***** Given records

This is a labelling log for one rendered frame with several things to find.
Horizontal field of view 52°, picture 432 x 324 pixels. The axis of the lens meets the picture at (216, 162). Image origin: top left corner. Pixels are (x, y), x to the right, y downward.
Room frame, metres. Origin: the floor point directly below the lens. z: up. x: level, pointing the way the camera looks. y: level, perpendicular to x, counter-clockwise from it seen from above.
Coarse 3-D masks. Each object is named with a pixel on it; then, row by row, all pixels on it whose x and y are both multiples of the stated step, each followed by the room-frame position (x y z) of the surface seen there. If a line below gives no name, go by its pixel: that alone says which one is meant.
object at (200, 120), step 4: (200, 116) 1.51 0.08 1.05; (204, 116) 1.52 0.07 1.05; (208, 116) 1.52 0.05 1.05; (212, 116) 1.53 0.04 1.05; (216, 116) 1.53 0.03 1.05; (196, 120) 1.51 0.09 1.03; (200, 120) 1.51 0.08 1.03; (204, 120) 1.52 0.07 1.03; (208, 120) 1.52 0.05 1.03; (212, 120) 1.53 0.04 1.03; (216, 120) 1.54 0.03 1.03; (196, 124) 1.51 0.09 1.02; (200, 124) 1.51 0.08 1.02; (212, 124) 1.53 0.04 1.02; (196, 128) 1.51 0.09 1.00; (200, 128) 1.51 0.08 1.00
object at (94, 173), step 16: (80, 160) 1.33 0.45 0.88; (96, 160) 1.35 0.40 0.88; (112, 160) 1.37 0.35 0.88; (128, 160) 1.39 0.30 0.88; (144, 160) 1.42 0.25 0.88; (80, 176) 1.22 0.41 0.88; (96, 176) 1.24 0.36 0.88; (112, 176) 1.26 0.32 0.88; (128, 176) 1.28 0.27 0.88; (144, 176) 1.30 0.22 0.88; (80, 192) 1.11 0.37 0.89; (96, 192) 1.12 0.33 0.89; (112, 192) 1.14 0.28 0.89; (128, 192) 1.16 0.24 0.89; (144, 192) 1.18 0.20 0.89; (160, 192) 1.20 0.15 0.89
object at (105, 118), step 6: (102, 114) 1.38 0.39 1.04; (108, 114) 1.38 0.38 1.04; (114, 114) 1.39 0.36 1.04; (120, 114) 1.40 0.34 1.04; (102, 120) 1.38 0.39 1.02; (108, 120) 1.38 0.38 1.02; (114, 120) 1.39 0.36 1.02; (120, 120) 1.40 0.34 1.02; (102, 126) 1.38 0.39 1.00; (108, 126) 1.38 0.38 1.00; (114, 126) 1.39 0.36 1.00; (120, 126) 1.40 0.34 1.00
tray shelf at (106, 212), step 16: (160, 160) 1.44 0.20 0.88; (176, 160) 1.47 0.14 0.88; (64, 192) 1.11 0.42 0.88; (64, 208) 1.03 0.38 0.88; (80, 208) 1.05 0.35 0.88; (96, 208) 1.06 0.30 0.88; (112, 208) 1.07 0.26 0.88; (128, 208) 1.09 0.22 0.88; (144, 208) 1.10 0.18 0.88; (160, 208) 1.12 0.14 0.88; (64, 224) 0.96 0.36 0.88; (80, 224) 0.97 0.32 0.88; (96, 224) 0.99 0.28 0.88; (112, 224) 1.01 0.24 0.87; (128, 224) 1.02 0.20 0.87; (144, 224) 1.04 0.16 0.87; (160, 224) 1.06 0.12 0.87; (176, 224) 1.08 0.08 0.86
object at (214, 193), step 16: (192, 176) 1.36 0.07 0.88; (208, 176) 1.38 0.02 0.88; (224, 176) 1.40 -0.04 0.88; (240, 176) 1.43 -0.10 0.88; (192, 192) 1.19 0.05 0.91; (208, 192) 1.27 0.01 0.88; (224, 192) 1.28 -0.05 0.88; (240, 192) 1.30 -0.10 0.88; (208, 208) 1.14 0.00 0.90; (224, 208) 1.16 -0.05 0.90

**********

=== Your goal ===
Copy out each line of the data containing the string "frame".

=== Response to the task ===
This is a labelling log for one rendered frame with several things to find.
Room frame, metres. Origin: the floor point directly below the lens. z: up. x: level, pointing the way the camera looks. y: level, perpendicular to x, counter-clockwise from it seen from above.
Coarse 3-D masks. Each object is named with a pixel on it; then, row by row, all pixels on it whose x and y are both multiples of the stated step, each followed by the room-frame position (x y z) of the surface seen there. If a line below gives no name, go by its pixel: that alone says which one is meant.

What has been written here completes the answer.